▸ **RECORDED DATA**:
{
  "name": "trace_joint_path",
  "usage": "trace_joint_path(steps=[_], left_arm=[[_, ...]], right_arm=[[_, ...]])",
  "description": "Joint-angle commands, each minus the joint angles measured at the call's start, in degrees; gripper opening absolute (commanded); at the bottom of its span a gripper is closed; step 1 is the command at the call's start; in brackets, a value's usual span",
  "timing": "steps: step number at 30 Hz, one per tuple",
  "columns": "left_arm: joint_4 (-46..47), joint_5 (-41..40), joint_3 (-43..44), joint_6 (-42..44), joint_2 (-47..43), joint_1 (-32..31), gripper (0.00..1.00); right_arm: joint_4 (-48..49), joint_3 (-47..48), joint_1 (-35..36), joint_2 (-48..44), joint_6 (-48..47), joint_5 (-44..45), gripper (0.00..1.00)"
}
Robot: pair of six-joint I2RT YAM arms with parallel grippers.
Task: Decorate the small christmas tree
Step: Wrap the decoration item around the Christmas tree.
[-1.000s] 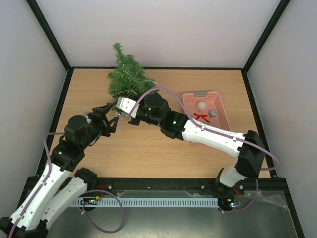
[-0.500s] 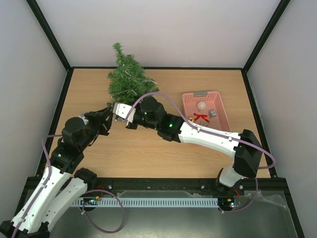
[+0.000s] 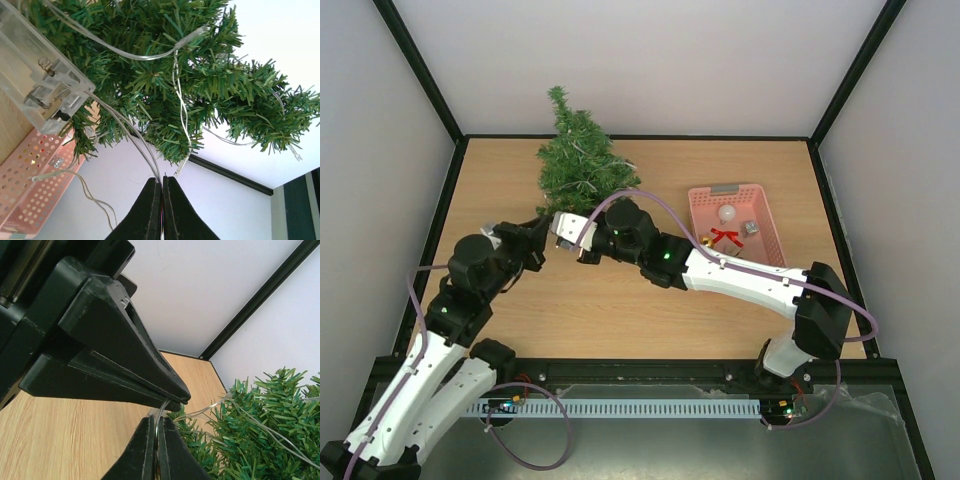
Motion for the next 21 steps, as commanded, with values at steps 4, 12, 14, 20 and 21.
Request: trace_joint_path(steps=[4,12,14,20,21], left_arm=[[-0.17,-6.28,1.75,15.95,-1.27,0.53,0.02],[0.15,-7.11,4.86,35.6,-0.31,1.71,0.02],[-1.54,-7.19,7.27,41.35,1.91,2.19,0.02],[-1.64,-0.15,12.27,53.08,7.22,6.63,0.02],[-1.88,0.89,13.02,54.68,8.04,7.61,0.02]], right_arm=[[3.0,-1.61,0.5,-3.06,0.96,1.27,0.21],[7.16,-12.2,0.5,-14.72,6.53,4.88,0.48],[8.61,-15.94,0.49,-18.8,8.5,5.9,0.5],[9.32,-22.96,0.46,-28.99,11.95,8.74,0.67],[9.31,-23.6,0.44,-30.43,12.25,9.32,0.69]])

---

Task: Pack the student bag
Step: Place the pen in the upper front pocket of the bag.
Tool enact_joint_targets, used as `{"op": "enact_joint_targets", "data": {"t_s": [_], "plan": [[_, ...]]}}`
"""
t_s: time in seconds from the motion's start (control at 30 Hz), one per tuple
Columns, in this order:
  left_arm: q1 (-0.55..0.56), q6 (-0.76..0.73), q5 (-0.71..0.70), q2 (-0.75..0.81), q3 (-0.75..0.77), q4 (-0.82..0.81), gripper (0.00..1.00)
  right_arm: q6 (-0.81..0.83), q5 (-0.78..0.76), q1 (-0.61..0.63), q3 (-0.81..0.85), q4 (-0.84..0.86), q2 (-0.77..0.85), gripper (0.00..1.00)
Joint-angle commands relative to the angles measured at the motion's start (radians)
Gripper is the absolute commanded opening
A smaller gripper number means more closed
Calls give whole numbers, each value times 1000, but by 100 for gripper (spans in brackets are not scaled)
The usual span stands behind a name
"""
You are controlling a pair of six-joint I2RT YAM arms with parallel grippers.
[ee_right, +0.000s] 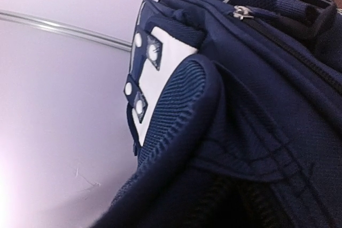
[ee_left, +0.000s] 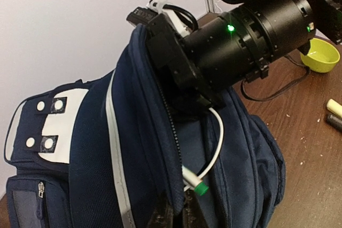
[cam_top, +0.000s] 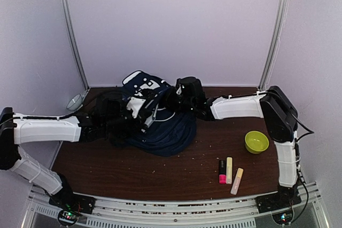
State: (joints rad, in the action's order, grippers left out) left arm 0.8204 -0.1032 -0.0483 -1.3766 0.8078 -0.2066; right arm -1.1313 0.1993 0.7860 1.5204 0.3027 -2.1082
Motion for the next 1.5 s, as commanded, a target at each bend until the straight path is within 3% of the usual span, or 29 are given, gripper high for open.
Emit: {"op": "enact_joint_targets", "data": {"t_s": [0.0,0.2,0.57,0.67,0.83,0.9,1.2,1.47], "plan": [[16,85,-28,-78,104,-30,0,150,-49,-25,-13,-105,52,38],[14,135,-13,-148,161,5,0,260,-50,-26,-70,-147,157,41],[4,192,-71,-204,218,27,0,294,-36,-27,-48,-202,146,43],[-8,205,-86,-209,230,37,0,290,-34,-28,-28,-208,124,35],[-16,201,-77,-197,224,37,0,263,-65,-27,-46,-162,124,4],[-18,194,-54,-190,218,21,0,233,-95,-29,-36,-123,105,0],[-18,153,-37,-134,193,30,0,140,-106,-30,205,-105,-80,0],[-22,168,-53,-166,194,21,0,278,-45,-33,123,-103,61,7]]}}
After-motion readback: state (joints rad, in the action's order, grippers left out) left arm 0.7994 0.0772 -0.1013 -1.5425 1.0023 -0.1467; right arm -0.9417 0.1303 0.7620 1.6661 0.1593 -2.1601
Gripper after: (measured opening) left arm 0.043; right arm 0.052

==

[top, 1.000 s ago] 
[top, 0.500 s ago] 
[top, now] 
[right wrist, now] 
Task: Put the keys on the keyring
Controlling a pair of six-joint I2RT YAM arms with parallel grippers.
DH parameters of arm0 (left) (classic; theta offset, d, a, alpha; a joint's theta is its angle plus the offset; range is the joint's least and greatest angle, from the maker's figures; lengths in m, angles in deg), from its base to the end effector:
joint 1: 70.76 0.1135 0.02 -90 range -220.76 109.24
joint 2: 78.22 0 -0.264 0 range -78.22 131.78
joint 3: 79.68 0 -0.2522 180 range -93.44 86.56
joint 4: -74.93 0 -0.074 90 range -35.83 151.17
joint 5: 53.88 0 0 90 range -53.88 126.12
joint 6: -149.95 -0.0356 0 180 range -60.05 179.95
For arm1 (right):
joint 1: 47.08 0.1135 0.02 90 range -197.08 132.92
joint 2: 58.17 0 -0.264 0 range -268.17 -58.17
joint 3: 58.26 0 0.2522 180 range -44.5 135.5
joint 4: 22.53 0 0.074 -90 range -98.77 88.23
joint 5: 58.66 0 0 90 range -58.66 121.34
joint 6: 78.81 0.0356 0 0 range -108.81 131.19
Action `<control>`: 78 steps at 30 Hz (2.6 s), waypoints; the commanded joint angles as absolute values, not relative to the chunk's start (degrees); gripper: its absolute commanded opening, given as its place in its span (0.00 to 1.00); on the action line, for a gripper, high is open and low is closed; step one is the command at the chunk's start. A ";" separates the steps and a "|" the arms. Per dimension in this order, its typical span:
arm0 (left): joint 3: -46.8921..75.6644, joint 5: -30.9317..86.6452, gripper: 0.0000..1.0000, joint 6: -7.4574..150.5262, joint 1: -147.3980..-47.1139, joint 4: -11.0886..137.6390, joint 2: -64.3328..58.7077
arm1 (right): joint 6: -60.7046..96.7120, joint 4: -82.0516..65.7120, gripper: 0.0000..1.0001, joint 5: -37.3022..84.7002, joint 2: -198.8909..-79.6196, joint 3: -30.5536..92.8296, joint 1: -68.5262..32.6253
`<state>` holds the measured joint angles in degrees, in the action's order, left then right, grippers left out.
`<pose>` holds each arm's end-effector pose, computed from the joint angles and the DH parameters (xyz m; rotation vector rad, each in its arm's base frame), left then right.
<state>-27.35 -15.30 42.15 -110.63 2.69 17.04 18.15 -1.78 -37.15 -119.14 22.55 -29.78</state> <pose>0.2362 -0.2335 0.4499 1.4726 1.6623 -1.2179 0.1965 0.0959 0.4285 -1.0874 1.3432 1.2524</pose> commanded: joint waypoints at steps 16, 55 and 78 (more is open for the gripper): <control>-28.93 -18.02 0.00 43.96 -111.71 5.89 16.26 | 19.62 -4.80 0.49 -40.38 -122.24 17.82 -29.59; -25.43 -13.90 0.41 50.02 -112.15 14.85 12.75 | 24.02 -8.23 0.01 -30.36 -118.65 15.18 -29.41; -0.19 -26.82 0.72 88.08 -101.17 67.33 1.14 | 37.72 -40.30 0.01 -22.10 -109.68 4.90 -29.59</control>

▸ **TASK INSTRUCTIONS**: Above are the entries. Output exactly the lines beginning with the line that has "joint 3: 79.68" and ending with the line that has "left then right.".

▸ **ANSWER BOX**:
joint 3: 79.68 0 -0.2522 180 range -93.44 86.56
joint 4: -74.93 0 -0.074 90 range -35.83 151.17
joint 5: 53.88 0 0 90 range -53.88 126.12
joint 6: -149.95 -0.0356 0 180 range -60.05 179.95
For arm1 (right):
joint 1: 47.08 0.1135 0.02 90 range -197.08 132.92
joint 2: 58.17 0 -0.264 0 range -268.17 -58.17
joint 3: 58.26 0 0.2522 180 range -44.5 135.5
joint 4: 22.53 0 0.074 -90 range -98.77 88.23
joint 5: 58.66 0 0 90 range -58.66 121.34
joint 6: 78.81 0.0356 0 0 range -108.81 131.19
Action `<control>`: 78 steps at 30 Hz (2.6 s), waypoints; the commanded joint angles as absolute values, not relative to the chunk's start (degrees); gripper: its absolute commanded opening, given as its place in its span (0.00 to 1.00); on the action line, for a gripper, high is open and low is closed; step one is the command at the chunk's start. A ";" separates the steps and a "|" the arms. Per dimension in this order, its typical span:
arm0 (left): joint 3: -46.8921..75.6644, joint 5: -30.9317..86.6452, gripper: 0.0000..1.0000, joint 6: -7.4574..150.5262, joint 1: -147.3980..-47.1139, joint 4: -11.0886..137.6390, joint 2: -64.3328..58.7077
arm1 (right): joint 6: -60.7046..96.7120, joint 4: -82.0516..65.7120, gripper: 0.0000..1.0001, joint 5: -37.3022..84.7002, joint 2: -198.8909..-79.6196, joint 3: -30.5536..92.8296, joint 1: -68.5262..32.6253
`<state>` holds the measured joint angles in degrees, in the action's order, left then right, grippers left out.
`<pose>` holds each arm's end-effector pose, computed from the joint angles and the DH parameters (xyz m; rotation vector rad, each in its arm's base frame), left then right.

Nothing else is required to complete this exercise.